Die höchste Form von Glück ist das Wiederfinden des Vergessenen
In «Phlox» begibt sich Jochen Schmidt in ein Sommerferienidyll Namens Schmogrow im Oderbruch.
Der Autor Jochen Schmidt ist, wie er selbst zugibt, gerne offline. Nicht zuletzt hat der dadurch sogar auch die Nominierung seines neuen Romans «Phlox» für die Longlist des deutschen Buchpreis um einige Tage verpasst.
Umso größer war natürlich die Freude, als der Autor sein im C.H.Beck Verlag erschienen Roman, in einer online Abendveranstaltung am mediacampus vorstellte.
Am Abend des 04.10.2022 zog es etwa 65 Azubis vor ihre PCs um den Worten des Autors zu lauschen. Durch den Abend führte mit spürbarer Begeisterung Silke Pfeiffer, die am mediacampus als Junior Dozentin tätig ist.
Bevor der Inhalt des Buches zur Sprache kam, begann der Abend mit einer Ausführung des Autoren über die Form der Literatur, die er in seinen Werken vertritt. Für ihn ist es wichtig «Tolle Sätze und Gedanken» zu formulieren, und eines sei gesagt, daran mangelt es «Phlox» wahrlich nicht. Er möchte der Verknappung, die zum Trend geworden ist, lange Sätze entgegensetzten und versuche so die Literatur zu retten.
Für Schmidt ist die Zusammenfassung des Inhalts für einen Klappentext eine größere Hürde als das Verfassen des eigentlichen Buches, was angesichts seines Schreibstils mehr als verständlich ist. Trotzdem würden wir gerne versuchen den Inhalt kurz wiederzugeben.
In «Phlox» begleiten wir Richard Sparka auf dem Weg nach Schmogrow im Oderbruch. Dieser ist bereits aus «Zuckersand» einem früheren Roman von Schmidt bekannt. Dort begab er sich zusammen mit seinem Sohn Karl auf eine Art Roadmovie zu einer Bushaltestelle, bei dem Vater und Sohn zusammen die Welt endeckten.
Nun reist Richard, zusammen mit Sohn Karl, Tochter Ricarda und Frau Karla, ein letztes Mal zum Ferienhaus der Familie Tatziet, den Ort, an dem er in seiner Jugend die Sommer verbracht hat. Dabei reist er auch immer wieder gedanklich in die Vergangenheit. Die Gedankengänge von Richard werden von dem Autor sehr realistisch an das eigentliche Erinnern angepasst, so dass sie keiner Ordnung folgen und in kleinen Details verlaufen.

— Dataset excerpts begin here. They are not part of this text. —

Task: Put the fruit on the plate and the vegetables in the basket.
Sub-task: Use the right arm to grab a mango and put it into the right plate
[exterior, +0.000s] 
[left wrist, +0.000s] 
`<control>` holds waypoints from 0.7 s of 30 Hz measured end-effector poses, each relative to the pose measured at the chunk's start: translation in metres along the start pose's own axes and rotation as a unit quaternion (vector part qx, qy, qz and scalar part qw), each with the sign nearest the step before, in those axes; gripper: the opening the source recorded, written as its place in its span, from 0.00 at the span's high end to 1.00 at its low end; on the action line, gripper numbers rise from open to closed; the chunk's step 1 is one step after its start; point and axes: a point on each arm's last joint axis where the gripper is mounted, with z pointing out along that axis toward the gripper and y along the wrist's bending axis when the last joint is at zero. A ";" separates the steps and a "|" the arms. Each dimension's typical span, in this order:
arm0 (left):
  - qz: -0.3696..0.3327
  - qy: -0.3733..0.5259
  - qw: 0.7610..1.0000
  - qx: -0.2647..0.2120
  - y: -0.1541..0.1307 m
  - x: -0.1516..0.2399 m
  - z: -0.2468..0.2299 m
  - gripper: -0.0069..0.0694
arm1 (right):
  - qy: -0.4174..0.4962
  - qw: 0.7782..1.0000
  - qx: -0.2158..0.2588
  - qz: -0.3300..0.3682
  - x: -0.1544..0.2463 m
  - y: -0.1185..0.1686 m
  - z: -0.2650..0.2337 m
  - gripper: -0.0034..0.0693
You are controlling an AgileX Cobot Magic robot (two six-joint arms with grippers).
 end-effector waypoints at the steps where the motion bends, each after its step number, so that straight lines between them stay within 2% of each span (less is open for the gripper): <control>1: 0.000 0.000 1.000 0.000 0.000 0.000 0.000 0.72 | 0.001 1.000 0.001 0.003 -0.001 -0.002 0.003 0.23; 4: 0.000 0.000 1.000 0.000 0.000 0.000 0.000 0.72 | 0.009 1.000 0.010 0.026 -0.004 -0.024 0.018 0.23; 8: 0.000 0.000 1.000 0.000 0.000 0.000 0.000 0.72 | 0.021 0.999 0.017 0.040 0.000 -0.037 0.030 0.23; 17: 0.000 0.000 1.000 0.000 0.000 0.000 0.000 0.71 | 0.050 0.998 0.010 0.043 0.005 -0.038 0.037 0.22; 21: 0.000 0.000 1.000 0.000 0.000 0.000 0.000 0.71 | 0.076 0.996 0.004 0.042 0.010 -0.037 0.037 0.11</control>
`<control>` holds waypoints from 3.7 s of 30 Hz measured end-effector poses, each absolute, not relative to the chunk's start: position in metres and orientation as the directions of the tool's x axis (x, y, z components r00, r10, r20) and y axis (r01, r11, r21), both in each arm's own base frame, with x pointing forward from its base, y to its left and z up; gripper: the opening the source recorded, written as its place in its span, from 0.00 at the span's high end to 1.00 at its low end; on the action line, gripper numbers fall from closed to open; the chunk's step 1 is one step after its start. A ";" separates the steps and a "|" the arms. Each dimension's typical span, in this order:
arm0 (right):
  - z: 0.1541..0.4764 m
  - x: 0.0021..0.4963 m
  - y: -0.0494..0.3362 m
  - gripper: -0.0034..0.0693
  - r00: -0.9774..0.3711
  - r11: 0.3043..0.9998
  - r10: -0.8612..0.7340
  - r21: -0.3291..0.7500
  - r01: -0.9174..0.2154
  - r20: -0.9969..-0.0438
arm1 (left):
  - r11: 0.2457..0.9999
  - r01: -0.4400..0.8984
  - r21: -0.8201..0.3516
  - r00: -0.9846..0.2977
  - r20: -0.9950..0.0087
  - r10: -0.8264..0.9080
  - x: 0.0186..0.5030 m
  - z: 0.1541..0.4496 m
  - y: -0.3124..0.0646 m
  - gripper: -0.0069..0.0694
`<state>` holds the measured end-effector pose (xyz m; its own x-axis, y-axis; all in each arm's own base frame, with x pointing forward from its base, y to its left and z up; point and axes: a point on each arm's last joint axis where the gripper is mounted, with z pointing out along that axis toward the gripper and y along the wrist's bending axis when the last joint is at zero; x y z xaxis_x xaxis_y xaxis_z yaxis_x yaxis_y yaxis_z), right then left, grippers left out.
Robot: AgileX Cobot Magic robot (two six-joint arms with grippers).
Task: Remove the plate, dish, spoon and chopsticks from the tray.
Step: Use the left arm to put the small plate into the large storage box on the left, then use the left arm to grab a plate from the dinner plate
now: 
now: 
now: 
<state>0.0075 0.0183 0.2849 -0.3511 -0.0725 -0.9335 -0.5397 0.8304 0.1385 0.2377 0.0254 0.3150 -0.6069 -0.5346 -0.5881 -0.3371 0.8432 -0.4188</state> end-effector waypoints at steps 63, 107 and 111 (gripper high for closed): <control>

In der Geschichte finden sich viele persönliche Einflüsse des Autors wieder, der Ostberliner hatte auch seine Ferien oft im Brandenburgischen verbracht.
Passend zu dem Tag der Deutschen Einheit am Vortag der Veranstaltung, ist auch Richard auf seiner Reise mit der Transformation der ehemaligen DDR konfrontiert. Richard, der im Roman, an einer «Studie der Schönheit» schreibt, leidet unter der «Verhässlichung» der Welt, die laut Jochen Schmidt in der Form der «Verstadtlichung» der Dörfer im Osten im schnelldurchlauf stattfand.
Doch nicht nur die äußerliche Veränderung des Kindheitsidylls ist ein Thema des Romans. Sondern auch der Vergleich einer kindlichen Betrachtung eines Ortes der als sorgenfreies Paradies erinnert wird, gegen die erwachsene Reflexion, mit der Erkenntnis, dass dort im vermeintlichen Paradies auch Brüche und Schrecken stattgefunden haben, wie man sie nur für die nicht perfekte Welt weit ab von diesem Idyll vermutet.
Auch wenn das Buch uns auf die unschönen Seiten des Erwachsenseins aufmerksam macht, schafft es trotzdem das Gefühl eines endlosen Ferientags im Sommer zurück in uns aufleben zu lassen.
Wir bedanken uns herzlich bei Jochen Schmidt für die Einblicke in seine Gedanken über diesen bittersüßen Roman. Und hoffen für die zukünftigen Azubis am Campus, dass er mit dem dritten Band dieser Romanreihe (von dem er ausgeht, dass es ihn hoffentlich geben wird) erneut hier zu Gast sein wird.